▸ **About this exercise**: A faithful copy of the data is what is wanted, minus any pictures.
Material for this task below:
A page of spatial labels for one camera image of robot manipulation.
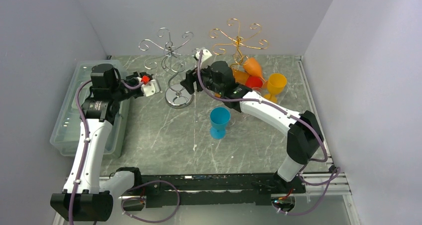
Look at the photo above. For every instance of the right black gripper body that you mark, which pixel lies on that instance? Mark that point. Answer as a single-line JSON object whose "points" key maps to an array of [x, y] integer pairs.
{"points": [[206, 75]]}

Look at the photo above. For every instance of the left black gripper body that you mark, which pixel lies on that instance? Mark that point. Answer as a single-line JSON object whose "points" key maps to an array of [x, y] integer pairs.
{"points": [[124, 92]]}

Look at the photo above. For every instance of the blue plastic wine glass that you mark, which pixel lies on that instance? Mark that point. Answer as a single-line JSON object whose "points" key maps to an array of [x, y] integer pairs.
{"points": [[219, 119]]}

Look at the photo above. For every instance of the red plastic wine glass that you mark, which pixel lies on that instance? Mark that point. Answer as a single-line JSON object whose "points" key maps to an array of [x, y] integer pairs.
{"points": [[254, 82]]}

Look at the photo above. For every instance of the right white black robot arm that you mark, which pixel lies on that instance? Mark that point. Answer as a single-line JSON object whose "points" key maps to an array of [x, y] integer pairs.
{"points": [[303, 133]]}

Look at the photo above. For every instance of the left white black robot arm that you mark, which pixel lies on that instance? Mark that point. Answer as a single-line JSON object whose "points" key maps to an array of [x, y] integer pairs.
{"points": [[83, 198]]}

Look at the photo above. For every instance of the orange plastic wine glass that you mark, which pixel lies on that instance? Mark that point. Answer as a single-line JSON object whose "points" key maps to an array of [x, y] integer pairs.
{"points": [[253, 68]]}

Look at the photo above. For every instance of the yellow plastic wine glass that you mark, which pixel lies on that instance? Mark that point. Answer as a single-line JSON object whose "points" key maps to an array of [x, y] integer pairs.
{"points": [[275, 85]]}

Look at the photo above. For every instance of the silver wire glass rack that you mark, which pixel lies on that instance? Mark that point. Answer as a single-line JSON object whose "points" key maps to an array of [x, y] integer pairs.
{"points": [[176, 96]]}

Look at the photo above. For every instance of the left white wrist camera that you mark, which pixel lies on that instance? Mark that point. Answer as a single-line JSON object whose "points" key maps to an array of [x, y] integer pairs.
{"points": [[149, 86]]}

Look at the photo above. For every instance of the gold wire glass rack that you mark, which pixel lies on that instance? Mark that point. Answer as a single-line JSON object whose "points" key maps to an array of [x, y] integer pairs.
{"points": [[238, 42]]}

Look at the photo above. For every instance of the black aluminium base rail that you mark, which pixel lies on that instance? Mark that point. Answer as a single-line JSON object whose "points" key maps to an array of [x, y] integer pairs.
{"points": [[261, 189]]}

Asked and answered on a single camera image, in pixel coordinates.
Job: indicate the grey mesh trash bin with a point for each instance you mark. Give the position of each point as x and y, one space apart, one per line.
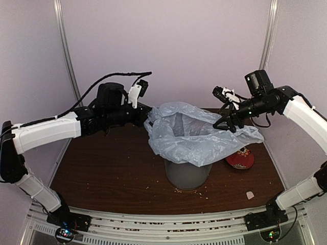
186 176

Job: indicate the left aluminium frame post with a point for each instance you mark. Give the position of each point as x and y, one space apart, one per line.
65 48

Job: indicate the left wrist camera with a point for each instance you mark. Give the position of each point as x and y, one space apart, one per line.
137 90

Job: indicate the aluminium frame post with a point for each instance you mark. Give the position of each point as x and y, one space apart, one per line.
270 34
65 48

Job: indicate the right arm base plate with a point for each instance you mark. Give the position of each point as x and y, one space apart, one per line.
260 220

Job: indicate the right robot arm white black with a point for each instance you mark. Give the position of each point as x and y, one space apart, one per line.
267 99

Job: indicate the light blue plastic trash bag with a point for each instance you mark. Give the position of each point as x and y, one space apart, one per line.
183 133

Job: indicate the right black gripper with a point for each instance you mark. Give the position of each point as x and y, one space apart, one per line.
228 117

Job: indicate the right aluminium frame post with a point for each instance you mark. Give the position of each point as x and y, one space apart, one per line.
270 34

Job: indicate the small pink paper scrap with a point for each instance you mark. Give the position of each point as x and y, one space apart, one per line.
250 195

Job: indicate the red floral overturned bowl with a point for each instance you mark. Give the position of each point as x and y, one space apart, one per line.
243 159

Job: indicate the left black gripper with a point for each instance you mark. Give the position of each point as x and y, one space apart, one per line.
142 114

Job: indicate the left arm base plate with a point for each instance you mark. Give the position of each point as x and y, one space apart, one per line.
74 221

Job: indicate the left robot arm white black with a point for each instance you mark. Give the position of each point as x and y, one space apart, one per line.
113 107

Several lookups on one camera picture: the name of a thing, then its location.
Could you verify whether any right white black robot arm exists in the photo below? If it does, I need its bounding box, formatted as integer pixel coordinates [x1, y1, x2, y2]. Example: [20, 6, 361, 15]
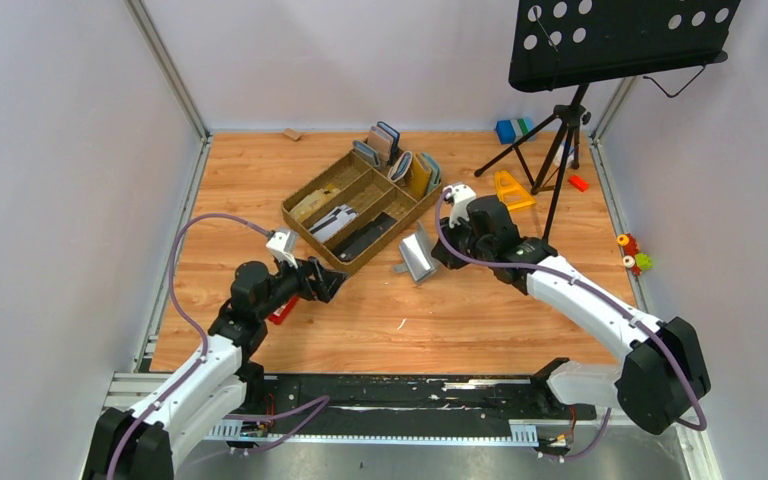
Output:
[432, 183, 711, 434]

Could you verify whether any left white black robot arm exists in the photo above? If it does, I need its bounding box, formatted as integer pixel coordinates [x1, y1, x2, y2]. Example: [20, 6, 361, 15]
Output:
End of Material for this task.
▸ **Answer to this exercise**:
A page of spatial labels for one camera image of robot manipulation.
Look at the photo above. For every instance of the right black gripper body that you mark, which pixel lies on that instance? Mark that point. Answer as a single-line JSON object whose "points" key maps to an array of [x, y] integer pairs.
{"points": [[206, 75]]}

Look at the photo above. For every instance of the left black gripper body that you mark, which pixel lies on that instance? Mark that point. Answer as a single-line JSON object whose "points" key maps to an array of [x, y] integer pairs.
{"points": [[124, 92]]}

Look at the photo above. For every instance of the blue plastic wine glass that you mark, which pixel lies on that instance? Mark that point. Answer as a single-line JSON object whose "points" key maps to an array of [x, y] integer pairs.
{"points": [[219, 119]]}

Look at the photo above. For every instance of the red plastic wine glass that you mark, which pixel lies on that instance? Mark that point. Answer as a single-line JSON object whose "points" key maps to an array of [x, y] integer pairs.
{"points": [[254, 82]]}

Look at the photo above. For every instance of the right white black robot arm that you mark, which pixel lies on that instance? Mark that point. Answer as a single-line JSON object whose "points" key maps to an array of [x, y] integer pairs.
{"points": [[303, 133]]}

Look at the photo above. For every instance of the left white black robot arm that you mark, which pixel lies on that instance? Mark that point. Answer as a single-line JSON object whose "points" key maps to an array of [x, y] integer pairs.
{"points": [[83, 198]]}

Look at the photo above. For every instance of the orange plastic wine glass that you mark, which pixel lies on that instance? Mark that point. Answer as a single-line JSON object whose "points" key maps to an array of [x, y] integer pairs.
{"points": [[253, 68]]}

Look at the photo above. For every instance of the yellow plastic wine glass that you mark, which pixel lies on that instance? Mark that point. Answer as a single-line JSON object whose "points" key maps to an array of [x, y] integer pairs.
{"points": [[275, 85]]}

Look at the photo above. For every instance of the silver wire glass rack that you mark, which pixel lies on that instance? Mark that point. Answer as a single-line JSON object whose "points" key maps to an array of [x, y] integer pairs.
{"points": [[176, 96]]}

Look at the photo above. For every instance of the left white wrist camera that you mark, which pixel lies on that instance? Mark that point. Answer as a single-line JSON object whose "points" key maps to an array of [x, y] integer pairs.
{"points": [[149, 86]]}

Look at the photo above. For every instance of the gold wire glass rack that you mark, which pixel lies on that instance? Mark that point. Answer as a single-line JSON object whose "points" key maps to an array of [x, y] integer pairs.
{"points": [[238, 42]]}

Look at the photo above. For every instance of the black aluminium base rail that you mark, which pixel lies on that instance? Mark that point. Answer as a single-line JSON object whose "points" key maps to an array of [x, y] integer pairs.
{"points": [[261, 189]]}

Asked and answered on a single camera image, in pixel coordinates.
Job: indicate the grey mesh trash bin with a point for each instance you mark. Give the position of each point as x and y, one space apart, one per line.
186 176

Job: indicate the left aluminium frame post with a point for each instance you mark. Give the position of each point as x and y, one space apart, one per line.
65 48

Job: indicate the left wrist camera with a point for each instance you mark. Give the position of each point as x and y, one space apart, one per line.
137 90

Job: indicate the aluminium frame post with a point for each instance you mark. Give the position of each point as x and y, one space apart, one per line.
270 34
65 48

Job: indicate the right arm base plate with a point for each instance you mark. Give the position of each point as x and y, one space apart, one per line.
260 220

Job: indicate the right robot arm white black with a point for each instance you mark. Give the position of each point as x and y, one space apart, one per line.
267 99

Job: indicate the light blue plastic trash bag with a point for each instance you mark. Give the position of each point as x and y, one space apart, one per line.
183 133

Job: indicate the right black gripper with a point for each instance you mark. Give the position of each point as x and y, one space apart, one per line.
228 117

Job: indicate the right aluminium frame post with a point for each instance you mark. Give the position of each point as x and y, one space apart, one per line.
270 34

Job: indicate the small pink paper scrap with a point for each instance you mark. Give the position of each point as x and y, one space apart, one per line.
250 195

Job: indicate the red floral overturned bowl with a point for each instance you mark. Give the position of each point as x and y, one space apart, one per line.
243 159

Job: indicate the left black gripper with a point for each instance you mark. Give the position of each point as x and y, one space apart, one per line.
142 114

Job: indicate the left arm base plate with a point for each instance you mark. Give the position of each point as x and y, one space apart, one per line.
74 221

Job: indicate the left robot arm white black with a point for each instance you mark. Give the position of each point as x and y, one space apart, one per line.
113 107

Several lookups on one camera picture: the name of a thing, then its location.
Could you verify whether any right white black robot arm exists in the photo below? If it does, I need its bounding box, formatted as integer pixel coordinates [x1, y1, x2, y2]. Example: [20, 6, 361, 15]
Output:
[432, 183, 711, 434]

Could you verify whether any left white black robot arm exists in the photo above? If it does, I need its bounding box, formatted as integer pixel coordinates [x1, y1, x2, y2]. Example: [20, 6, 361, 15]
Output:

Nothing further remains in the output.